- Born: c. 1667 Novo Mesto
- Died: April 28, 1722 Kranj
- Other names: Hypolythus Neostadiensis Hippolytus Rudolphswertensis
- Occupations: philologist, religious writer, lexicographer
- Notable work: Dictionarium trilingue

= Joannes Adamus Gaiger =

Joannes Adamus Gaiger (Janez Adam Gaiger, c. 1667 – April 28, 1722; monastic name Hypolythus Neostadiensis or Hippolytus Rudolphswertensis 'Hippolytus of Novo Mesto', Hipolit Novomeški) was a Slovene philologist, religious writer, lexicographer, translator, and Capuchin.

Gaiger's 1715 edition of Evangelia inu lystuvi (1730 reprint)

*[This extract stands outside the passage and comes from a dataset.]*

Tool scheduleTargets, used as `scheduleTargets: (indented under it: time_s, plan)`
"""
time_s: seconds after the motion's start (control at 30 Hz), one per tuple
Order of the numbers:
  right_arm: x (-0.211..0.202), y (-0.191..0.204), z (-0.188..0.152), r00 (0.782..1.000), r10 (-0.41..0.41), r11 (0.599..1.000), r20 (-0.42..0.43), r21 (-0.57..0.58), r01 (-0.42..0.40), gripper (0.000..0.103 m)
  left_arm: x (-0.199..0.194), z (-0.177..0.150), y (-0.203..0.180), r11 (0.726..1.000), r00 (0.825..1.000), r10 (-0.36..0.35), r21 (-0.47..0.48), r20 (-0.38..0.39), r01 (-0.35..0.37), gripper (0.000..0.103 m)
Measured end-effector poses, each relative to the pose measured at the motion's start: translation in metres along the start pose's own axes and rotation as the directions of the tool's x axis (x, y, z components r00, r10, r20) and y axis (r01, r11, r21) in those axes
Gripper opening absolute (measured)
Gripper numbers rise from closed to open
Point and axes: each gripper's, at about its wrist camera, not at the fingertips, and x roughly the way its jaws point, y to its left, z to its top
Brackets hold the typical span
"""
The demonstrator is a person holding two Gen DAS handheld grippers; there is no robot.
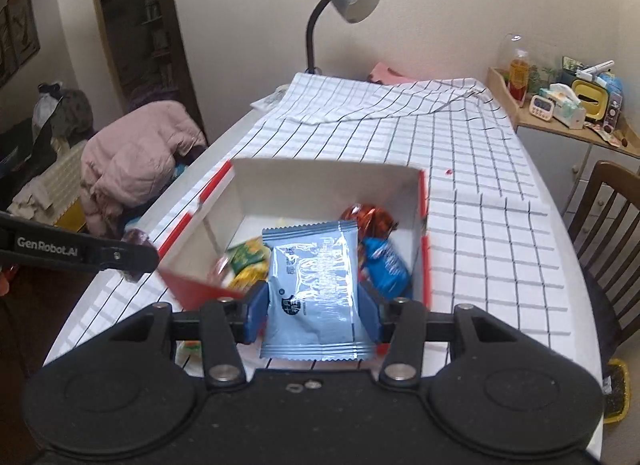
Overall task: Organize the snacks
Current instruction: 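Carry the light blue packet and chocolate square with both tools over the box, then open both tools to drop the blue packet and chocolate into the box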
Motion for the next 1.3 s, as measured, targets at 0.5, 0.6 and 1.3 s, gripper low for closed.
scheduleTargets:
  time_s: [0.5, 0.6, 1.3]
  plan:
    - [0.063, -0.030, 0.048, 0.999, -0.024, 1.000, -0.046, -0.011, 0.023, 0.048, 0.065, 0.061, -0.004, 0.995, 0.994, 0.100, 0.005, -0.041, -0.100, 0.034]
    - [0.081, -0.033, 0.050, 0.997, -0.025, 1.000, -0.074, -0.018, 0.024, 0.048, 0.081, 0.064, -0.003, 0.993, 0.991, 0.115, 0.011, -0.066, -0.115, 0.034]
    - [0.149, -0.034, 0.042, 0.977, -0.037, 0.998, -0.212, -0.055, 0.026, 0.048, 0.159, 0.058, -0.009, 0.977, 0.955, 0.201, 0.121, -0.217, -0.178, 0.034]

Gaiger was born in Novo Mesto circa 1667. After studying with the Jesuits in Ljubljana, he joined the Capuchin order in 1684. He taught philosophy at monasteries in Maribor and Graz, and then theology in the Ljubljana area. In 1712 he published his Dictionarium trilingue, a trilingual dictionary of Latin, German, and Slovene. In 1715 he published a revised edition of Adam Bohorič's grammar Grammatica latino-germanico-slavonica (Latin–German–Slovene Grammar), and that same year a third edition of the 1613 work Evangelia inu lystuvi (Gospels and Epistles). Gaiger died in Kranj in 1722.